Missouri The Manhattan Project Toxic Nuclear Mess

Residents of North St. Louis and St. Charles are still haunted by the effects of The Manhattan Project, which led to the production of the United States’ first nuclear weapons during World War II. 8,700 tons of nuclear waste have been sitting on the surface of the West Lake Landfill Superfund Site in Bridgeton, Missouri for almost 44 years now.

The radioactive material, acquired by Mallinckrodt Chemical Company in 1942, was illegally dumped and began contaminating the nearby Coldwater Creek, parks, and several other locations in the area. Residents were left completely in the dark about the situation for decades.

Last Sunday, I met with the founders of Just Moms STL, Dawn Chapman and Karen Nickel. They have been fighting tirelessly to bring awareness to this toxic mess, which is causing rare cancers and other serious illnesses among residents in the community.“This group has been educating and promoting awareness about the world’s oldest leftover nuclear weapons waste in the St. Louis area,” the mothers explain.

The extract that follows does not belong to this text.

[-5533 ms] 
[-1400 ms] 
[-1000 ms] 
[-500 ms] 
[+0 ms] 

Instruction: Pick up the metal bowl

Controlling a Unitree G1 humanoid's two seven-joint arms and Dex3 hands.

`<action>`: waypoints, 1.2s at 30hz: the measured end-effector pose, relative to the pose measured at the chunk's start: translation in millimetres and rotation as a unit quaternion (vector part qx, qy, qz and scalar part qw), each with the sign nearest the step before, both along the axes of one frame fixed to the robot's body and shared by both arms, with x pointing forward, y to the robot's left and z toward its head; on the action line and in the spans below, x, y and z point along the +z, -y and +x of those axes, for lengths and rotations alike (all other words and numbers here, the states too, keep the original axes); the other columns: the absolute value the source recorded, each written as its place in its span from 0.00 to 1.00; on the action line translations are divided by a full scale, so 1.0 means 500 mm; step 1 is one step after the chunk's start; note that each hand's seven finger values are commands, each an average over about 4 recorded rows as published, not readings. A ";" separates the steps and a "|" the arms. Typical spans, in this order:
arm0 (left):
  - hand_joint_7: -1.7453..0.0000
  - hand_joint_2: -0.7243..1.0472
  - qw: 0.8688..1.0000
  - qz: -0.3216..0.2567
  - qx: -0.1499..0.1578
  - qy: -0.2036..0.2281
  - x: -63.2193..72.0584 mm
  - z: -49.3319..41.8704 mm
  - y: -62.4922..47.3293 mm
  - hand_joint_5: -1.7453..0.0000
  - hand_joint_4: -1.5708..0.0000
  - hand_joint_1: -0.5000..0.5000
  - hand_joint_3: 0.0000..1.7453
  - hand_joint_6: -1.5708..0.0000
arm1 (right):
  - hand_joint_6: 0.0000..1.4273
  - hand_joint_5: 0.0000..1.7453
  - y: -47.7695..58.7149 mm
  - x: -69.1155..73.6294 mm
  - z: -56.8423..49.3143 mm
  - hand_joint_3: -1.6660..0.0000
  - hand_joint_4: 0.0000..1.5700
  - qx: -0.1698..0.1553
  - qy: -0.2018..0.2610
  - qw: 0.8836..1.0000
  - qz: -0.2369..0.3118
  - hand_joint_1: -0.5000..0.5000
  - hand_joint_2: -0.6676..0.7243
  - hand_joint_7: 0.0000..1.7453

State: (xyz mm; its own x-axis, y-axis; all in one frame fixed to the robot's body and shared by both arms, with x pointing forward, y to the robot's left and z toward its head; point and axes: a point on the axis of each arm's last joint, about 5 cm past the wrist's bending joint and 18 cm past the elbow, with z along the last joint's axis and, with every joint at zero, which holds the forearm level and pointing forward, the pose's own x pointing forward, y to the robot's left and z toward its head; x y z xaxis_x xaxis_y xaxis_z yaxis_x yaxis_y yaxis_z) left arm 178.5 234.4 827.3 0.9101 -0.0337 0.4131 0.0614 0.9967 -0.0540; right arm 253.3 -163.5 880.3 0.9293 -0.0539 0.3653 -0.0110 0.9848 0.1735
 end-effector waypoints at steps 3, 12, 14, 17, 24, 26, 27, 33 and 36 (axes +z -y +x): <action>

While talking with Chapman and Nickel, I was absolutely shocked at the magnitude of the West Lake Landfill problem. I didn’t think it could get much worse than nuclear waste sitting in your neighborhood, but unfortunately, it does get worse.

For the past 7 years, an underground fire has been growing beneath the Bridgeton Landfill, which is connected to the West Lake Landfill.

Dawn Chapman and Karen Nickel visiting the Superfund site.
Dawn Chapman and Karen Nickel visiting the Superfund site.

The fire is now a mere 600 feet away from the radioactive waste. In 2014, St. Louis County released an emergency operations plan, which explains that if the fire reaches the nuclear waste, “there is a potential for radioactive fallout to be released in the smoke plume and spread throughout the region”.

The St. Louis emergency management plan labels this scenario as a “catastrophic event”. Oh, and the cherry on top of this environmental hazard is the fact that the Superfund Site sits less than one and a half miles from the Missouri River. You know, the river that provides clean drinking water for millions of Americans.

Missouri West Lake Landfill Problem

The entire St. Louis area is in danger of further contamination of their drinking water, soil, and the very air they breathe. Karen Nickel has noted an uptick in appendix cancer cases affecting those close to the site, along with the plethora of other illnesses residents are experiencing due to the toxins.

Missouri West Lake Toxic

“The majority of people in St. Louis don’t even know that we processed uranium for the Manhattan Project, much less that we have an emergency plan,” says Dawn Chapman.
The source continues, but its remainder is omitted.